Since 2001, the Memphis, Tenn.-based hospital network's data has grown from 1.5 terabytes to 138 terabytes, driven by technologies like medical image archiving, electronic patient records and electronically stored laboratory results.
The amount of information to be stored became huge, according to Hal Weiss, assistant engineer in the server management group at BMHC. "Trying to protect the data was the real challenge," he says, noting that 2004 became the year for implementing a robust data protection system in line with standards such as the Health Insurance Portability and Accountability Act (HIPAA).https://o1.qnsr.com/log/p.gif?;n=203;c=204650394;s=9477;x=7936;f=201801171506010;u=j;z=TIMESTAMP;a=20392931;e=iConsidered one of the largest non-profit hospitals in the country, BMHC is a network of 15 hospitals throughout the mid-south. Boasting $2 billion in revenue, the medical institution employs about 12,000 people and has more than 83,000 admissions annually.
The new objective for BMHC, according to Weiss, was protecting data and recovering it in a timely manner.
"It was taking us 30 days to back up to physical tape our 9-terabyte Patient Folder System," he explains.

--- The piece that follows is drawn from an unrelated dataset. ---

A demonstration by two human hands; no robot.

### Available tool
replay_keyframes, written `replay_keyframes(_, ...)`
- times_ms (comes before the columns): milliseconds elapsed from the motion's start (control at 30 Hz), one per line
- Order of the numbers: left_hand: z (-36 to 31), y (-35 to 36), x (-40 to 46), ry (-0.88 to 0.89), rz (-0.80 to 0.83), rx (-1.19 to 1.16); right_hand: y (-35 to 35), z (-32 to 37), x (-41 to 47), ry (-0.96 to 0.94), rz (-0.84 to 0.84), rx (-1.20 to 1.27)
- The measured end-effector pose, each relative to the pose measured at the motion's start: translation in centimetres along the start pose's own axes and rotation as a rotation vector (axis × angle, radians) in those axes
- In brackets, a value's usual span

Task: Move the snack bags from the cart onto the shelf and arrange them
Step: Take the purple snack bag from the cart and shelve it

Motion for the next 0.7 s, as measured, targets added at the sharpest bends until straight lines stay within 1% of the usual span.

Trying to restore all of the information in the 384 million-file system, containing individual files with 55KB or less each, would take more than 60 days in the event of a disaster.
"Those times were unreasonable," says Weiss.
The IT group had a number of methods that it could deploy for better data protection. However, only one of its three options had any merit, according to Weiss.
One method was based on replicating cabinets on the SAN. "The drawback to this method was the potential for data corruption," says Weiss. If data was corrupted on the cabinet, the mirror would be corrupted, as well, he explains.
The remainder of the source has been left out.